人乳头瘤病毒(HPV)家族包括超过 400 种基因型。α 属基因型通常感染肛门生殖器黏膜,其中一部分 HPV 是宫颈癌的必要但非充分病因。与宫颈癌相关的 13 种高危(HR)和 11 种中危(IR)HPV 中,基因型 16 和 18 分别导致 50%和 20%的病例,而 HPV16 在其他肛门生殖器和口咽癌中占主导地位。大量的βHPV 与皮肤鳞状细胞癌(CSCC)有关,特别是在表皮发育不良性疣(EV)、艾滋病和免疫抑制患者的暴露于阳光的皮肤部位。已获得许可的 L1 病毒样颗粒(VLP)疫苗,如 Gardasil 9,针对 HPV 的一部分α 型但不针对β 型。为了全面针对α-和β-HPV,我们开发了一种两成分 VLP 疫苗 RG2-VLP,其中来自 HPV16 L2 的保守αHPV 表位(HPV16 L2 的 17 至 36 个氨基酸)和同一区域内的共识βHPV 序列的 L2 保护性表位分别在 HPV16 和 HPV18 L1 VLP 的 DE 环中显示。与 Gardasil 9 接种不同,用 RG2-VLP 对野生型和 EV 模型小鼠(或)进行接种可诱导强烈的 L2 特异性抗体滴度,并可预防β 型 HPV5。RG2-VLP 可保护兔免受 17 种 αHPV 的侵害,包括那些未被 Gardasil 9 覆盖的 HPV。RG2-VLP 和 Gardasil 9 疫苗接种动物之间的 HPV16 和 HPV18 特异性中和抗体反应相似。
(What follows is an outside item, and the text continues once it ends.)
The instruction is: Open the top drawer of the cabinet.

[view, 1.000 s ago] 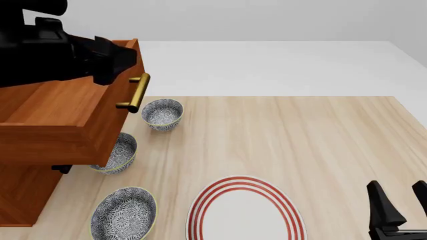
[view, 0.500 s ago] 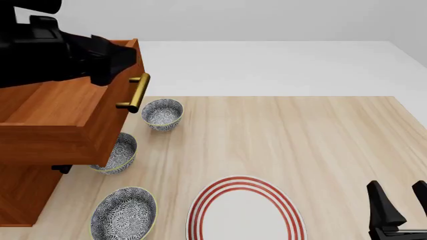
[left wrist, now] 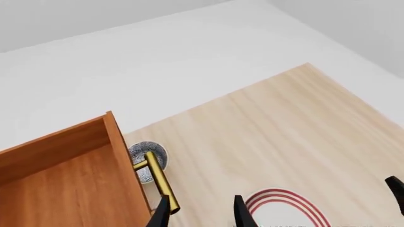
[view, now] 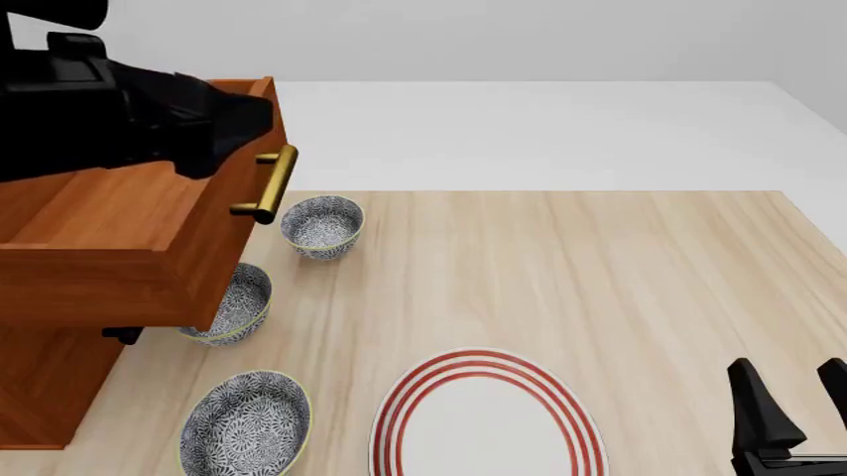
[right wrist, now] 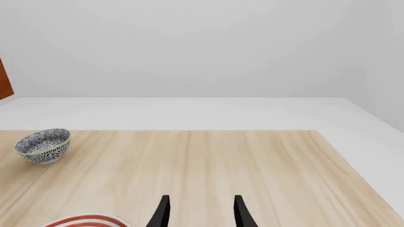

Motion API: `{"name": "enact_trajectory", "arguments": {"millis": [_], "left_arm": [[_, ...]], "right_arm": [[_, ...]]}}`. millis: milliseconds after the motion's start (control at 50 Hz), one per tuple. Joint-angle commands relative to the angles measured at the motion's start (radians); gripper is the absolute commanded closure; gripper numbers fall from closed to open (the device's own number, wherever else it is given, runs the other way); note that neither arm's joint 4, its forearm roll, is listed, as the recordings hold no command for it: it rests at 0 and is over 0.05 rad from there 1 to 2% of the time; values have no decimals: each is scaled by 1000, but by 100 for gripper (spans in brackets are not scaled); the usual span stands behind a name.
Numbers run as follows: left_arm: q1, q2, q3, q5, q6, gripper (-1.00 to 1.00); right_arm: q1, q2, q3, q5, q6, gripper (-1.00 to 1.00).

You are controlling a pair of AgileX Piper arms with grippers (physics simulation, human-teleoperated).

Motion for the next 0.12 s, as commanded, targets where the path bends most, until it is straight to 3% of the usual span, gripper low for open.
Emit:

然而,只有 RG2-VLP 抗血清的转移才能有效地保护未感染的小鼠免受所有测试的βHPV 的攻击。综上所述,这些观察结果表明 RG2-VLP 有可能成为一种广谱疫苗,以预防由αHPV 驱动的肛门生殖器、口咽和βHPV 相关的皮肤癌。已获得许可的预防性 HPV 疫苗由主要衣壳蛋白 L1 表达的 VLP 组成。它们提供的保护通常仅限于针对高达 9 价疫苗靶向的αHPV 的感染,以及它们相关的肛门生殖器癌症和生殖器疣,但不针对与 EV 和免疫抑制患者的 CSCC 相关的βHPV。我们描述了通过将源自次要衣壳蛋白 L2 的 20 个氨基酸保守保护性表位纳入 HPV16 和 HPV18 L1 VLP,在动物模型中针对已知致癌αHPV 以及多种βHPV 开发出两抗原疫苗的发展情况。